■ **Your task**
Should a line below contain the word "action", report it.

.....

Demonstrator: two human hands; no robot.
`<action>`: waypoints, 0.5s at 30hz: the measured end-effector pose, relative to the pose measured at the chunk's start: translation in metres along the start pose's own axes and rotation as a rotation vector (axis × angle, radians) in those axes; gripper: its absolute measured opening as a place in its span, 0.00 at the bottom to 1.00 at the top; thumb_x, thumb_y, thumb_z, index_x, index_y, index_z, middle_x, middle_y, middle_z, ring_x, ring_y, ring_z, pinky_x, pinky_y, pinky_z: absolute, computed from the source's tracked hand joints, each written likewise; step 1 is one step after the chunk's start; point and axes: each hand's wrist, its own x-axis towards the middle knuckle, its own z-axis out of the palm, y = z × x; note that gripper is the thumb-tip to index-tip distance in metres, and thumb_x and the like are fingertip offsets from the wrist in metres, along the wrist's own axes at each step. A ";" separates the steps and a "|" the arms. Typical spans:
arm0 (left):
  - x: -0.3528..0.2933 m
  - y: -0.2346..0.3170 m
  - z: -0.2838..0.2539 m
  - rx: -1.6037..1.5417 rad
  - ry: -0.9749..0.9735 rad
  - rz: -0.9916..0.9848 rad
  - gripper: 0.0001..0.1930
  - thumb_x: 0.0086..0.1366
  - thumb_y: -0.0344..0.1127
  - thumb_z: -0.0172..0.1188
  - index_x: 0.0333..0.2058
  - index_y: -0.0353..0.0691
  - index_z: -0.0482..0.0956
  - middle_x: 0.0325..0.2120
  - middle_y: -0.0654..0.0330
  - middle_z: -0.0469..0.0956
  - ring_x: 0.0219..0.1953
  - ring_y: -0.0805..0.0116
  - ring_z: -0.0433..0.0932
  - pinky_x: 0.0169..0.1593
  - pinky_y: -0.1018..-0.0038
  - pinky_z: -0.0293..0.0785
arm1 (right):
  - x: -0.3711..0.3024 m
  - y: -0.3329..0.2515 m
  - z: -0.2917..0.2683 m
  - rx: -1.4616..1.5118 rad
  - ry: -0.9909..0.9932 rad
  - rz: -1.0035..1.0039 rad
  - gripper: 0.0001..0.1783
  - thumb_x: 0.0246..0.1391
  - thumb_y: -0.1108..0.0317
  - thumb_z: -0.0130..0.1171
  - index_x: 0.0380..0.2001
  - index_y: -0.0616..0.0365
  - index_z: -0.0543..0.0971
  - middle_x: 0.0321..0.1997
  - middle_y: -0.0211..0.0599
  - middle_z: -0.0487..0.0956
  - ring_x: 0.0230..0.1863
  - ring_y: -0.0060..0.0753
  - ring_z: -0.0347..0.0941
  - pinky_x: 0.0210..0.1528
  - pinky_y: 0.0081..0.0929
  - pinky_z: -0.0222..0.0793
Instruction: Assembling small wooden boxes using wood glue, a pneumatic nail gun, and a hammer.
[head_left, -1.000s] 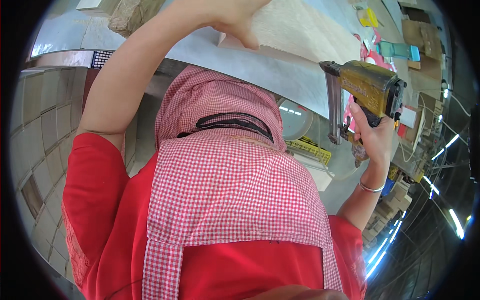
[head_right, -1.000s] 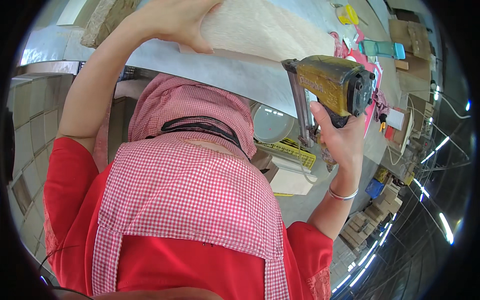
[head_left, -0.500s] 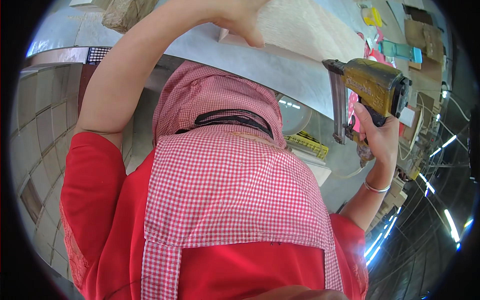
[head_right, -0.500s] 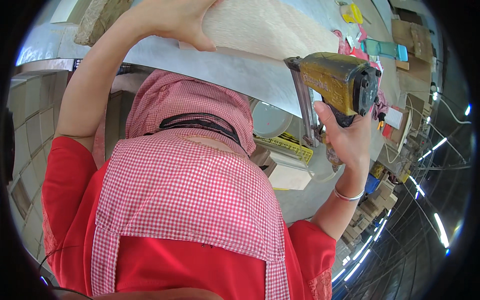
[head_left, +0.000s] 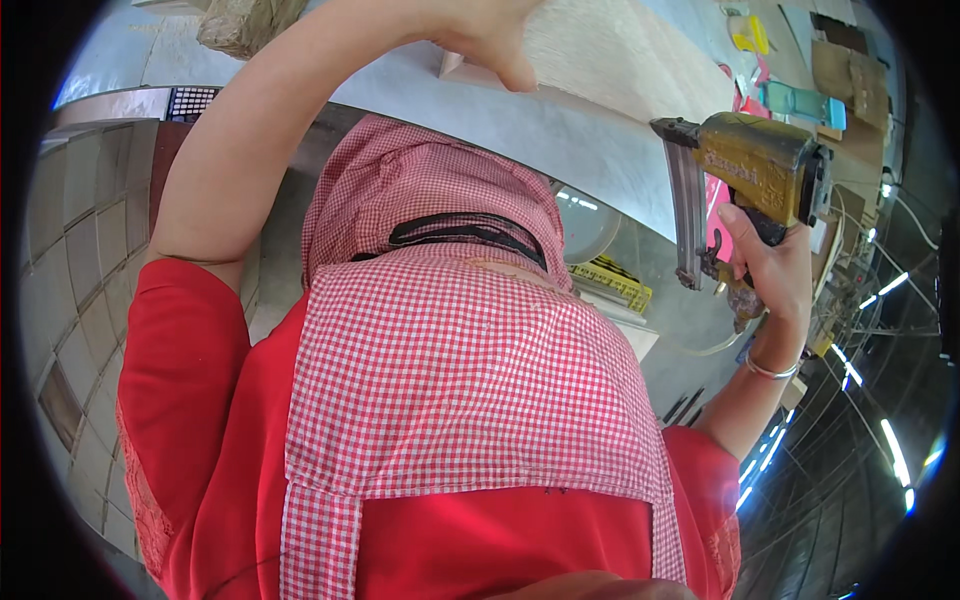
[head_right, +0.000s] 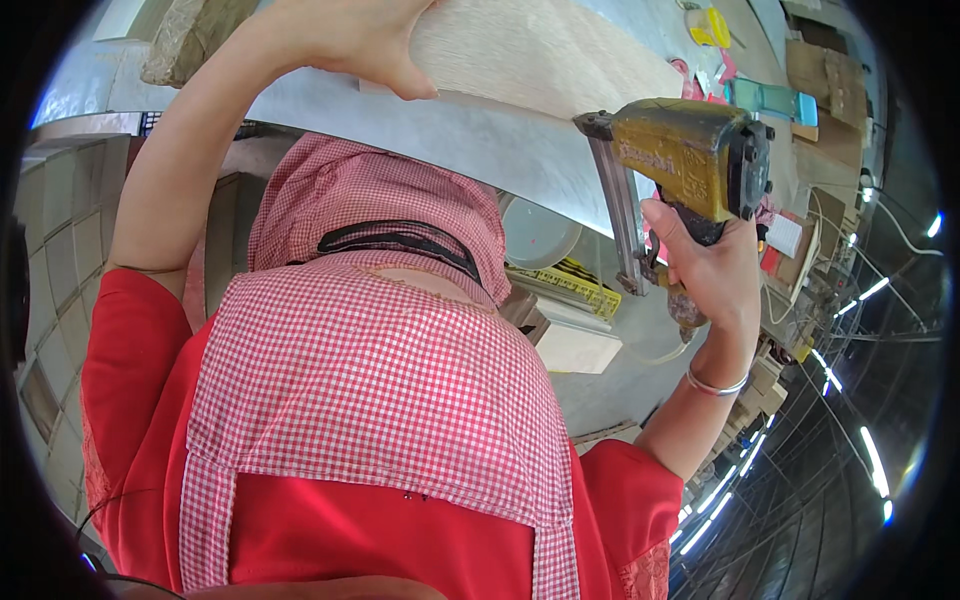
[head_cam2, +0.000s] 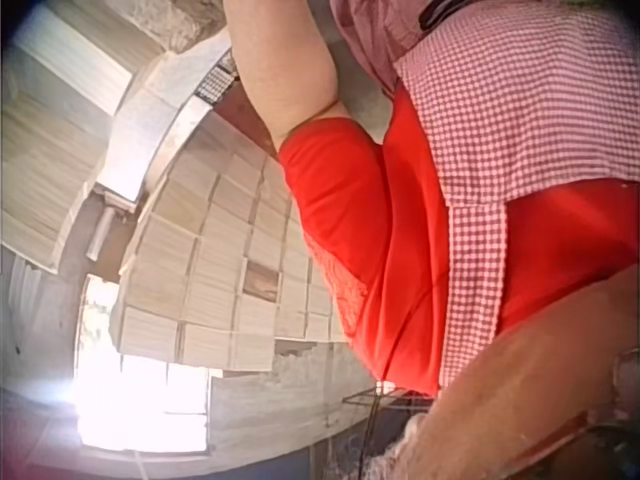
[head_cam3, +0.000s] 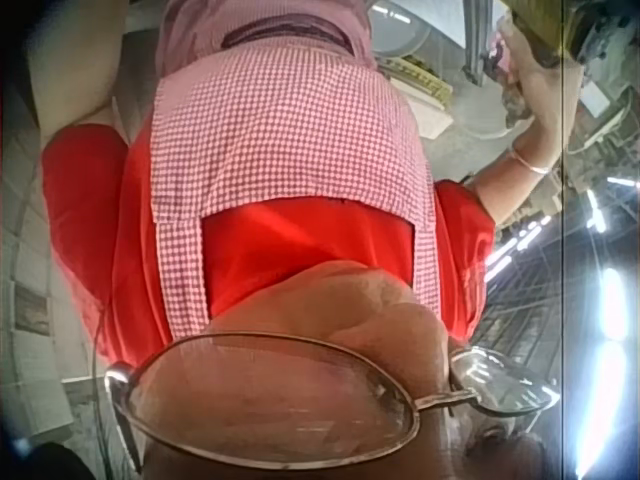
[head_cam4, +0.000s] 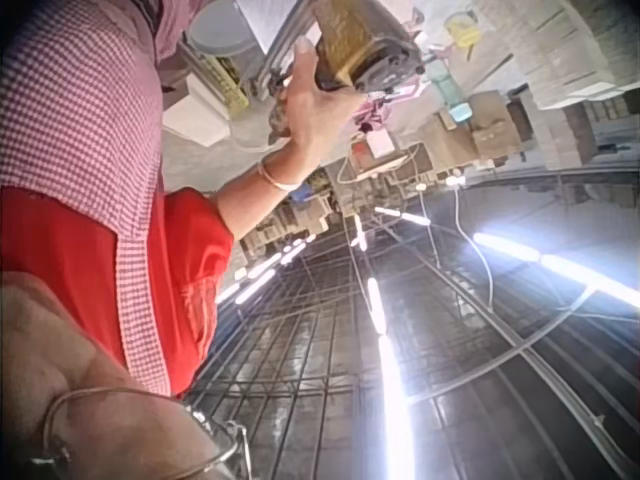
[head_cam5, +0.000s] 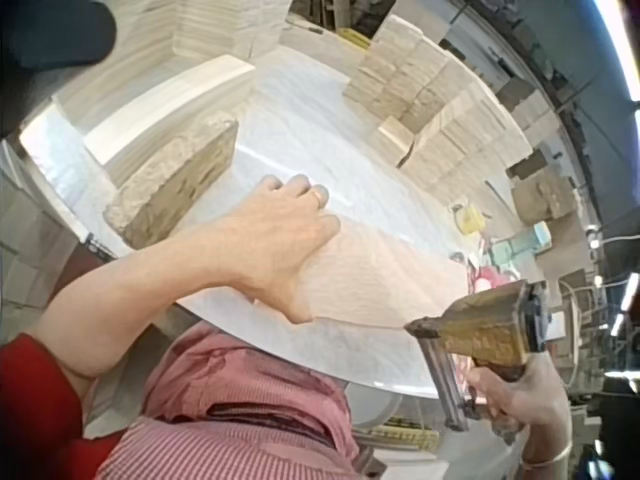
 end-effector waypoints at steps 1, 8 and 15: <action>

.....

■ **Solved problem**
`<action>`: waypoints, 0.5s at 30hz: the measured end-effector pose, relative to the pose measured at the chunk's start: translation in metres along the start pose's own axes and rotation as a rotation vector (axis × angle, radians) in those axes; gripper: its absolute measured opening as a place in its span, 0.00 at the bottom to 1.00 at the top; thumb_x, thumb_y, thumb_z, index_x, index_y, index_z, middle_x, middle_y, middle_z, ring_x, ring_y, ring_z, pinky_x, pinky_y, pinky_z: absolute, computed from the source's tracked hand joints, each written likewise; step 1 is one step after the chunk's start; point and axes: each hand's wrist, its own x-axis towards the middle knuckle, its own z-axis out of the palm, y = z × x; note that gripper is the thumb-tip to index-tip distance in metres, and thumb_x and the like are fingertip offsets from the wrist in metres, along the wrist's own axes at each step. A ";" separates the steps and a "|" the arms. Typical spans:
 end-effector waypoints at steps 1, 8 and 15: <action>

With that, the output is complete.